What you will do: Please report each line in the material below that includes "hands".

Information shown below:

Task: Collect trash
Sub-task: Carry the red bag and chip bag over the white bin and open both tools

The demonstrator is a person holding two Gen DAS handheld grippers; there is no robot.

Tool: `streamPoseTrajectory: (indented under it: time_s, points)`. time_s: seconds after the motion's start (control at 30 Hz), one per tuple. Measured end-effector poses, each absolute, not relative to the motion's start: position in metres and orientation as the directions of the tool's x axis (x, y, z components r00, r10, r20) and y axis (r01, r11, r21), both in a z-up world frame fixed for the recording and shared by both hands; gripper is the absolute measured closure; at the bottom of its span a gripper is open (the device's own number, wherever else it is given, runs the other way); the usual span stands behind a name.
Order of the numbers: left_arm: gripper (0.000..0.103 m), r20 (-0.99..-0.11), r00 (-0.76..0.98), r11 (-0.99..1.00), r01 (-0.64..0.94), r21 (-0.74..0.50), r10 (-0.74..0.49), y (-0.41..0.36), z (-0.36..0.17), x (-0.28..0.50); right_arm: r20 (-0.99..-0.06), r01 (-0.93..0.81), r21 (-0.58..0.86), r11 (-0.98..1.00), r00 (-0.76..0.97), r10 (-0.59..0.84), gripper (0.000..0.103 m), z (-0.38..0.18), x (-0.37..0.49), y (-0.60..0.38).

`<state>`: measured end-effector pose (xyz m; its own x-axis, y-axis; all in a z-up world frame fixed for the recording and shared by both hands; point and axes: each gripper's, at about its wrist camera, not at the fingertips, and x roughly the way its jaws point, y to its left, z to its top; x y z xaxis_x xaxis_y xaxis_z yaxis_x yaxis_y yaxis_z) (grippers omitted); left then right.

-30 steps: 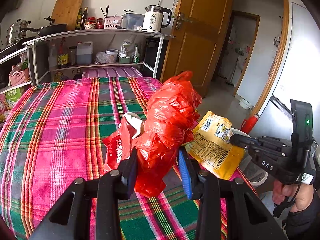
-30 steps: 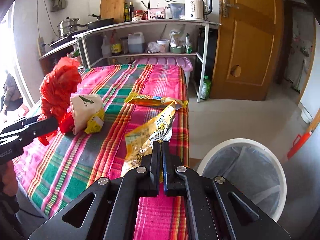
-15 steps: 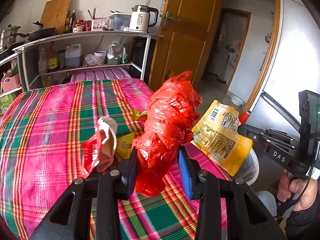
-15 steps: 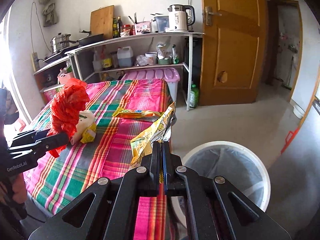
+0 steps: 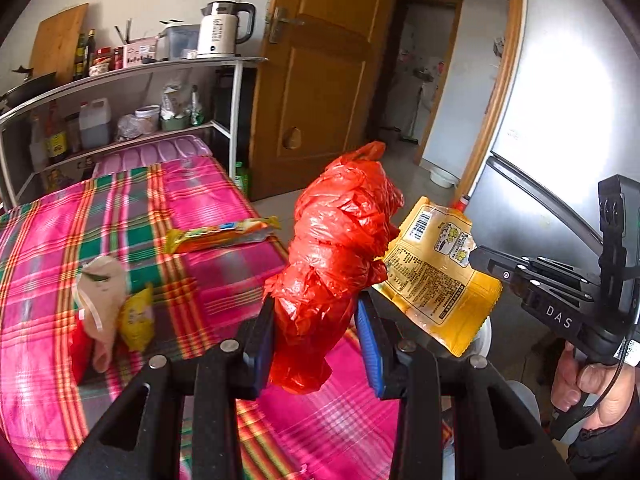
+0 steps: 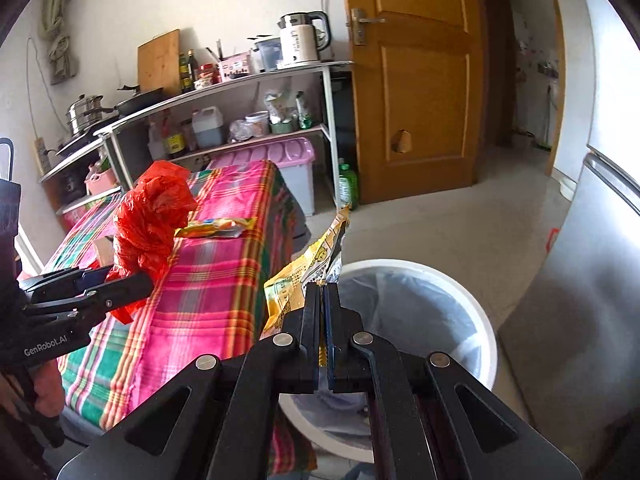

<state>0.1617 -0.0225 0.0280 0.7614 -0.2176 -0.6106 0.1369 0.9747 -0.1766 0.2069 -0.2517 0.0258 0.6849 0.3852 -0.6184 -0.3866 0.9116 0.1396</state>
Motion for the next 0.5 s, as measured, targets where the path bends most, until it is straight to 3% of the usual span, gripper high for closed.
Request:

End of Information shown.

Your response:
Tool: `streamPoseTrajectory: (indented under it: time_s, points)`. time_s: seconds after the motion's start (control at 30 Hz), one per tuple. Measured end-effector poses, each absolute, not relative to the motion's start: position in metres and orientation as the directions of the tool's x axis (x, y, z components r00, r10, r20) and y axis (r01, r11, r21), both in a z-up world frame fixed for the recording and shared by both hands; gripper is the absolute measured closure; at the bottom of its span a gripper is open (the device's own number, wherever else it is given, runs the other way); the usual span stands behind a name.
`<state>`: measured end-effector pose (xyz m; its own x-axis, y-axis; all in a z-up world frame fixed for the recording and shared by both hands; point and axes: each gripper's, at about its wrist camera, not at the fingertips, and x roughly the way its jaws point, y to its left, z to its top; x y z xaxis_x xaxis_y xaxis_z yaxis_x yaxis_y yaxis_z) (grippers omitted); left then right.

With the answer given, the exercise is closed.